Now, the curved surface area of a cylinder is given by –

$A_c = 2 \pi r h$

Replacing with radius $\hspace{0.2em} r \hspace{0.2em}$ and height $\hspace{0.2em} 2r \hspace{0.2em}$ is given by

$\begin{align*} A_c &= 2 \pi r \cdot 2r \\[1em] &= 4 \pi r^2 \end{align*}$

Hence the curved surface area of a sphere must be equal to

$A_c = 4 \pi r^2$

Alright. Time to solve a few examples using what we have learned so far.

Example

Find the surface area of a sphere with a diameter of $\hspace{0.2em} 28$ inches.

Solution

The surface area of a sphere is given by -

$A = 4 \pi r^2$

But the question doesn't give us the radius$\hspace{0.2em} (r)$. Instead, it tells us the diameter is $\hspace{0.2em} 28 \hspace{0.2em}$ inches. So first we need to get the radius.
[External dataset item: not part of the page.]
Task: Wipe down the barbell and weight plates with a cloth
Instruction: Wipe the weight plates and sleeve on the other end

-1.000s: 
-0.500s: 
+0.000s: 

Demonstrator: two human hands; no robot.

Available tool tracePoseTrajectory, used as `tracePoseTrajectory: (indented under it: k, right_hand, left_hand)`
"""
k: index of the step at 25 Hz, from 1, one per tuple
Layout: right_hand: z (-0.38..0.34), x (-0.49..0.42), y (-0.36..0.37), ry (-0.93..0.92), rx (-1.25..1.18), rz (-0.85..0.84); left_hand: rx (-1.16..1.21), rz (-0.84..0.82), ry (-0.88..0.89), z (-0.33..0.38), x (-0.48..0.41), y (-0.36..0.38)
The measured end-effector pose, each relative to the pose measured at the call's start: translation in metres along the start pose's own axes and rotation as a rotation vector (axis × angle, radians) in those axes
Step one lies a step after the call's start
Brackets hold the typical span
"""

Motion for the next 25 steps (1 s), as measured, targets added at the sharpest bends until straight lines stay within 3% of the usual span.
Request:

$\begin{align*} r &= \frac{d}{2} \\[1.3em] &= \frac{28}{2} = 14 \end{align*}$

Now, substituting the value of the radius into our formula for area, we have

$\begin{align*} A &= 4 \pi \cdot 14^2 \\[1em] &\approx 2463 \end{align*}$

So the surface area of the sphere is $\hspace{0.2em} 2463 \text{ in}^2 \hspace{0.2em}$.

Example

What is the radius of a sphere that has a surface area of $\hspace{0.2em} 36 \pi \hspace{0.2em}$?

Solution

Again, the surface area of a sphere is given by –

$A = 4 \pi r^2$

And the question tells us that the area is $\hspace{0.2em} 36 \pi \hspace{0.2em}$. So,

Solving for $\hspace{0.2em} r \hspace{0.2em}$, we get

$\begin{align*} r &= \sqrt{\frac{36 \pi}{4 \pi}} \\[1.3em] &=3 \end{align*}$

That's it.

And with that we come to the end of this tutorial. Until next time.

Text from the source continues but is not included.